Quality Assurance Associate III

Location
Bothell, Washington
Posted
Apr 13, 2018
Ref
oq136fwk
Hotbed
BioForest
Required Education
Bachelors Degree
Position Type
Full time

The Seattle Genetics Quality Assurance team is dedicated to making the right product quality decisions for the protection of our patients.  The QA Associate III position is responsible for reviewing batch production records and associated documentation to assure product quality is consistent with established standards and in compliance with regulatory and industry expectations. 
 

Responsibilities:

  • Review cGMP Controlled Documents such as master batch production records, test methods, and specifications. Manage implementation of required changes to meet GMP and internal standards
  • Review executed batch production records to ensure compliance with approved procedures and GMP expectations.
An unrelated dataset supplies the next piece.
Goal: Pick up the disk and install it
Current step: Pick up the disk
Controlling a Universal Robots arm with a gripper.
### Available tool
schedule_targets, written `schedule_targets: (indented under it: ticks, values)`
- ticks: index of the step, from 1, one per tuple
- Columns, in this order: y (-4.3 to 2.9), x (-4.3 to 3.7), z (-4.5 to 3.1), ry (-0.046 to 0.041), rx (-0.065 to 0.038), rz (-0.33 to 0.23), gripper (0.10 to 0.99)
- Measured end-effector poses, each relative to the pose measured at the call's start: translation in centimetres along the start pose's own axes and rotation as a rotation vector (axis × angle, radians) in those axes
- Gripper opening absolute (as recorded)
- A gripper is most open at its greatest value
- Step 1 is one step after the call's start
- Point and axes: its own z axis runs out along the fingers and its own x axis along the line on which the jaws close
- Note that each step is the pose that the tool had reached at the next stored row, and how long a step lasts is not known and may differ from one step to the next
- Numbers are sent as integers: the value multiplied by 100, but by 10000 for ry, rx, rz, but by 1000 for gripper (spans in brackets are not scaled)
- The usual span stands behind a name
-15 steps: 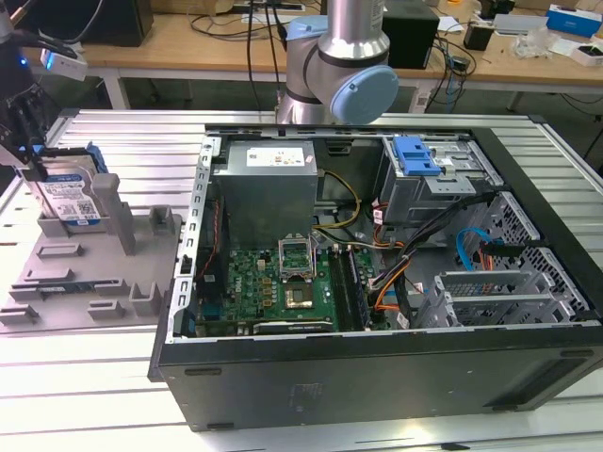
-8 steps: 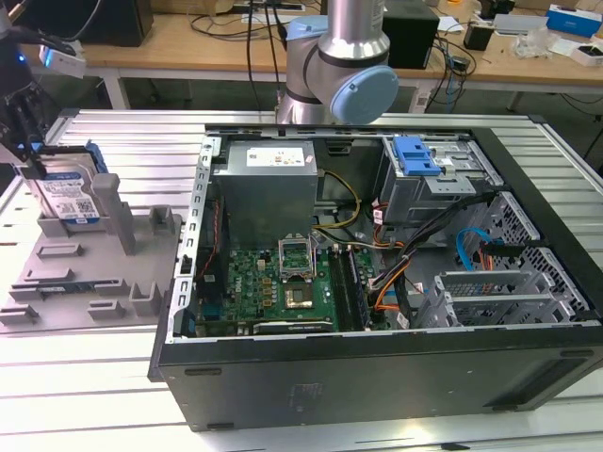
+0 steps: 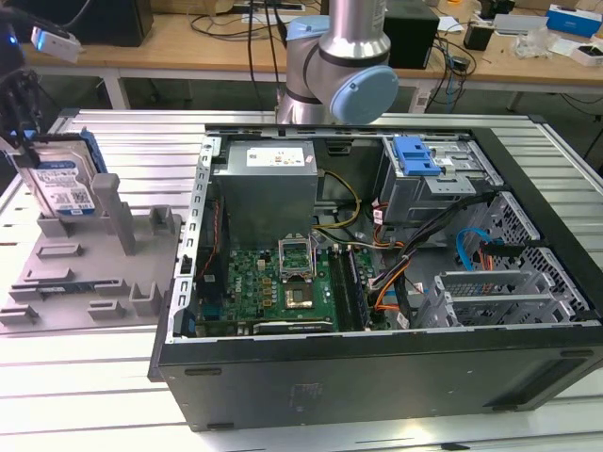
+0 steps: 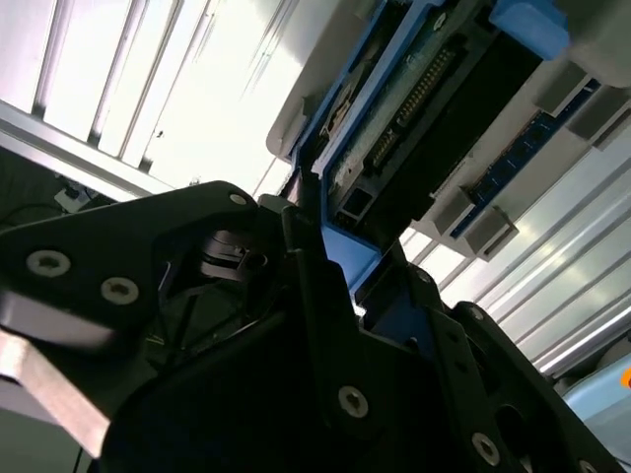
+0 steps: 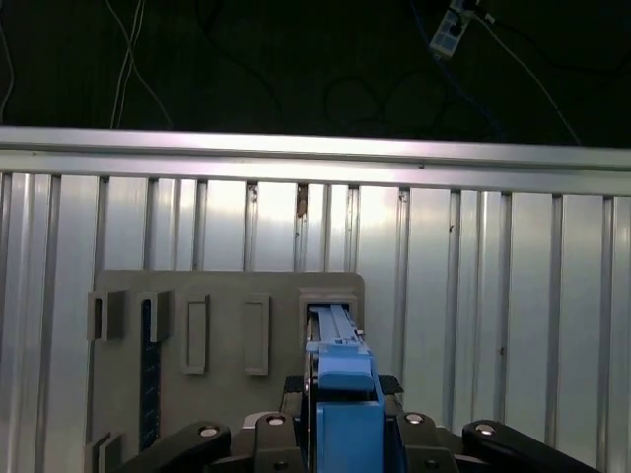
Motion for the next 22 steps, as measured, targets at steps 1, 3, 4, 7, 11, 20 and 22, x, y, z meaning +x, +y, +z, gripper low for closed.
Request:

Communicate and resolve discrepancies with CMOs
  • Review and provide input into manufacturing deviations.  Track open deviations through to final closure
  • Review release data to ensure data accuracy, conformance to specifications and documentation standards
  • Participate in internal audits; write audit reports and follow up on observations/CAPAs
  • Participate in external audits of CMOs and other service providers; write audit reports and follow up on observations/CAPAs
  • Assist with the reporting and presentation of department metrics including Quarterly reports and Annual product reviews
  • Create and revise Standard Operating Procedures as needed
  • Represent QA and participate as QA Lead on CMC sub teams
  • Participate in regulatory inspections
  • Represent QA and participate as QA lead on electronic system sub teams as it pertains to MQA processes

Qualifications and Education Requirements:

  • Knowledge of cGMP and applicable FDA regulations
  • Bachelor’s degree in a scientific discipline or equivalent with 5+ years relevant industry experience in a cGMP/FDA regulated environment such as manufacturing/QC or QA
  • Very detail oriented team player with effective planning, organization, and execution skills
  • Excellent communication skills with internal and external personnel essential
  • Experience with electronic systems such as Electronic Documentation Management System (EDMS), Quality Management System (QMS), and ERP (Oracle)
  • Strong computer skills with Word and Excel
  • Ability to work effectively at a fast pace with cross functional departments
  • Innovative, proactive, and resourceful; committed to quality and continuous improvement
  • Ability to anticipate and mitigate challenges
  • Experience supporting regulatory inspections desired
  • Occasional travel up to 10% of time

Seattle Genetics is an equal opportunity employer. All qualified applications will receive consideration for employment without regard to race, color, religion, sex, national origin, protected veteran status, or disability status.